I am taking a brief break from downloading pornography to review the SNES game “The Adventures of Rocky and Bullwinkle and Friends.”

In the interest of full disclosure, it should be mentioned that I have a very poor attention span in general, and for video games in particular. Not giving games more than a second chance is the way I roll. One of the ways I roll. I have many ways in which I roll, most of which are too obscene to write about, even on the Internet.

I had to play “The Adventures of Rocky and Bullwinkle and Friends” several times to write a review – next time I would rather be waterboarded. This game sucks. I will list some ways.

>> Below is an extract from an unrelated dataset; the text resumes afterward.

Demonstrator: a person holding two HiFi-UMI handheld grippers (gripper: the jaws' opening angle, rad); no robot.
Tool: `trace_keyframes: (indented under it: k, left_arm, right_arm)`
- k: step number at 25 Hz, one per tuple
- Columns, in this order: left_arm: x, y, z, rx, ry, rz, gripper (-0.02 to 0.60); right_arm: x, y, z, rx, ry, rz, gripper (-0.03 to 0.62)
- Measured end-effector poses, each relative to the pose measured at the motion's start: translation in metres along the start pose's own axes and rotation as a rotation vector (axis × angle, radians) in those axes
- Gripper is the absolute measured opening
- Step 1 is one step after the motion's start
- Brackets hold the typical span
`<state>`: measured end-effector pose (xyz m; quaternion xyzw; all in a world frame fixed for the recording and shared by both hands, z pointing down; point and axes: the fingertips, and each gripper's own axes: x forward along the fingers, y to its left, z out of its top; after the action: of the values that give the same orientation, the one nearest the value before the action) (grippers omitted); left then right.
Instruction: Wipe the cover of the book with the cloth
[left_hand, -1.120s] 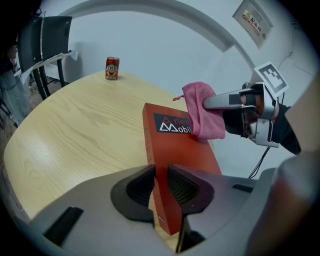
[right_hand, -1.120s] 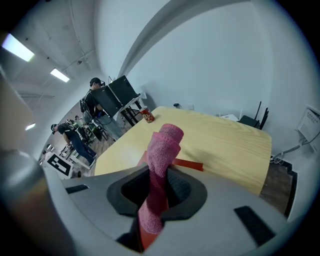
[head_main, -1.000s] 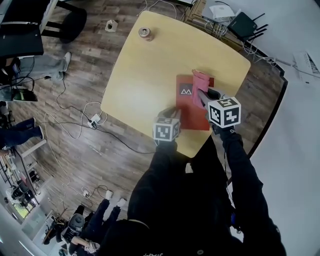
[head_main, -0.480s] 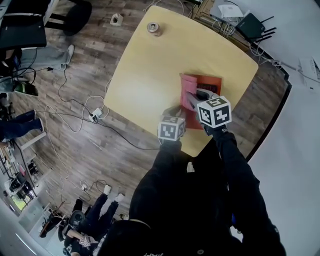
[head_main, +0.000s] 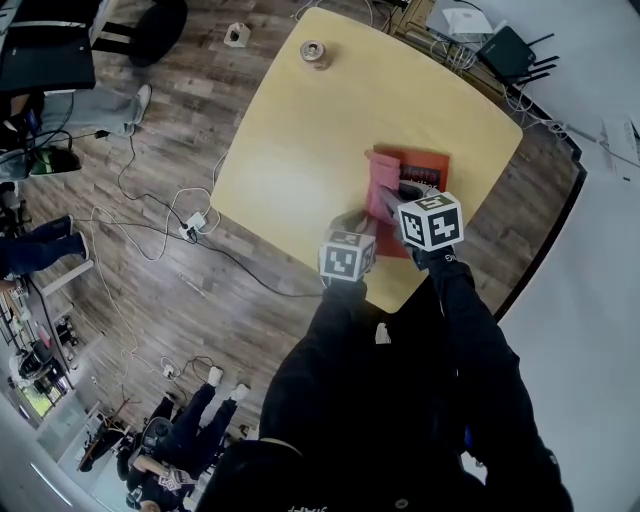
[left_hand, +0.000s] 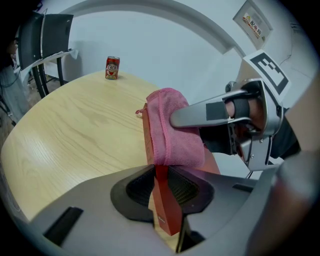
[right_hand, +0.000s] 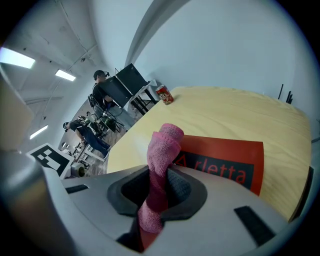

First, I hate Rocky and Bullwinkle. I watched the cartoon because it was on television and I was a child who watched a lot of television. I hate the jokes on the show, and their 4th wall breaking makes me want to murder an actual moose and squirrel, which I would then dress up like the titular characters to beat their dead bodies into a fine red paste with a hammer. Even as a dumb, easily-entertained child I expressed this opinion, which was a ticket to a series of psychological evaluations. Here’s a tip for you, kids: don’t talk about mutilating dead animals with a hammer! You will have to explain your feelings and drink a lot of calming teas.

Second, this game is insanely difficult. Maybe it’s the years of substance abuse, but I just can’t seem to get very far in this game without giving up in disgust when fucking Bullwinkle is crushed to death on top of an unforgiving mountain, Dudley Do-Right is struck and killed by a train, or Sherman is toasted by a stoned-looking dragon while Mr. Peabody looks on with his typical smug indifference. If Mr. Peabody was my dog I would have him neutered without anesthetic.

Third, this game somehow manages to be uglier than the hideous cartoon. How is this possible? I experience actual physical revulsion when I look at the game’s title screen; I grow short of breath and my hands claw at my eyes. I consider calling the paramedics – they would understand, right? One of them has been a paramedic for 20 years and he looks at me and says “My God, I thought the nightmare was over. Why would someone play this game again?” He runs a shaking hand over his weather-beaten face as he prepares to tell my loved ones that it’s too late.

Fourth, fuck this game. This is the game you give as a present to someone you don’t love.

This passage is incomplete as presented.